Hooks National Book Award Committee  

The Hooks Institute extends its gratitude to the 2021 Hooks National Book Award committee. In addition to Tucker, it includes Dr. Beverly Cross, Lillian and Morrie Moss Chair of Excellence in Urban Education at the UofM; Dr. Charles McKinney, associate professor of History at Rhodes College; Dr. Ladrica Menson-Furr, UofM Chair Holder, associate professor of English and director of African and African American Studies; Dr. Sharon Stanley, UofM professor of Political Science; and Dr. Ladonna Young, Educational Consultant and Hooks Institute Board Member.  

For more information, visit memphis.edu/benhooks/programs/book-award.php.  

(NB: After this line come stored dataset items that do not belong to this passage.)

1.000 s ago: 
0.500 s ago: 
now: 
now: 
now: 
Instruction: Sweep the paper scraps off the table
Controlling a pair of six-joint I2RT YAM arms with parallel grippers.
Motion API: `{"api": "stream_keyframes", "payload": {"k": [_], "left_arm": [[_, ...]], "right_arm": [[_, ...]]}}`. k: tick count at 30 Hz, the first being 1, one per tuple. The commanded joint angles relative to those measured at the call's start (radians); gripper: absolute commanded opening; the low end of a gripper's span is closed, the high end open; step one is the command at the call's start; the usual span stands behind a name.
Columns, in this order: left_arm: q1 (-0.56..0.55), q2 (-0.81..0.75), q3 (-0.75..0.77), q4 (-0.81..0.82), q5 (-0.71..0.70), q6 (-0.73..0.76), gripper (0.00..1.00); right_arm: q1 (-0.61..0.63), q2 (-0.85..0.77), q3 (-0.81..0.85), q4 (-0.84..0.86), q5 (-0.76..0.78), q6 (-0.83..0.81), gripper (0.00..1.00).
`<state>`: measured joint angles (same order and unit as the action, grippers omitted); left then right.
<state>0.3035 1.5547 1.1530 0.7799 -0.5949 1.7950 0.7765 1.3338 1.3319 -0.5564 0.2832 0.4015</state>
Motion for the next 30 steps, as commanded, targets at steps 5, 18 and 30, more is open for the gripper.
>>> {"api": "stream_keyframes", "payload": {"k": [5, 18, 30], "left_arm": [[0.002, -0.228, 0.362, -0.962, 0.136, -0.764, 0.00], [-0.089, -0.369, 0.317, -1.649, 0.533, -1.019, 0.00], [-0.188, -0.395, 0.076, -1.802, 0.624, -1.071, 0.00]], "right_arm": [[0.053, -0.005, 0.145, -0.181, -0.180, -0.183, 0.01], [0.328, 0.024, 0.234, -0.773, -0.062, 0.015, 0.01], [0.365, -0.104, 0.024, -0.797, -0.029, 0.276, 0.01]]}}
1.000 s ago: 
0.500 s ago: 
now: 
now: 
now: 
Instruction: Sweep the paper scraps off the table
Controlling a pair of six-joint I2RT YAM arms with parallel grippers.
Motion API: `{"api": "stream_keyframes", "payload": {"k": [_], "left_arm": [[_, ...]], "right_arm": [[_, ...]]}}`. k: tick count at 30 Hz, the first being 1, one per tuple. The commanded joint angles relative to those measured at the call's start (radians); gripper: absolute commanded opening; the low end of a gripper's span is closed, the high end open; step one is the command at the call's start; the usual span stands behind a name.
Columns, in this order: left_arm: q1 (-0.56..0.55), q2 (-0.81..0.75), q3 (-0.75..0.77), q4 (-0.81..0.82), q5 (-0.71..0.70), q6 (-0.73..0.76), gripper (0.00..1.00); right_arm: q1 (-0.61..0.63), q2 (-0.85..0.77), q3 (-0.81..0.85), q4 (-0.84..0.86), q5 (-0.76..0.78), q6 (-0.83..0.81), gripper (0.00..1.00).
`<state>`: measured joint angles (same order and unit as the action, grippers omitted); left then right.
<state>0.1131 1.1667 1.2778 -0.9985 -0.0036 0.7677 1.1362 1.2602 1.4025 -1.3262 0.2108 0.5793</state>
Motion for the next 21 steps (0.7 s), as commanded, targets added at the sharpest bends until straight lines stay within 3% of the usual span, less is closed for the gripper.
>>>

About the Benjamin L. Hooks Institute for Social Change  

The Benjamin L. Hooks Institute implements its mission of teaching, studying and promoting civil rights and social change through research, education and direct intervention programs. Institute programs include community outreach; funding faculty research initiatives on community issues; implementing community service projects; hosting conferences, symposiums and lectures; and promoting local and national scholarship on civil and human rights. The Hooks Institute is an interdisciplinary center at the University of Memphis. Contributed revenue for the Hooks Institute, including funding from individuals, corporations and foundations, is administered through the University of Memphis Foundation, a 501(c)(3) organization.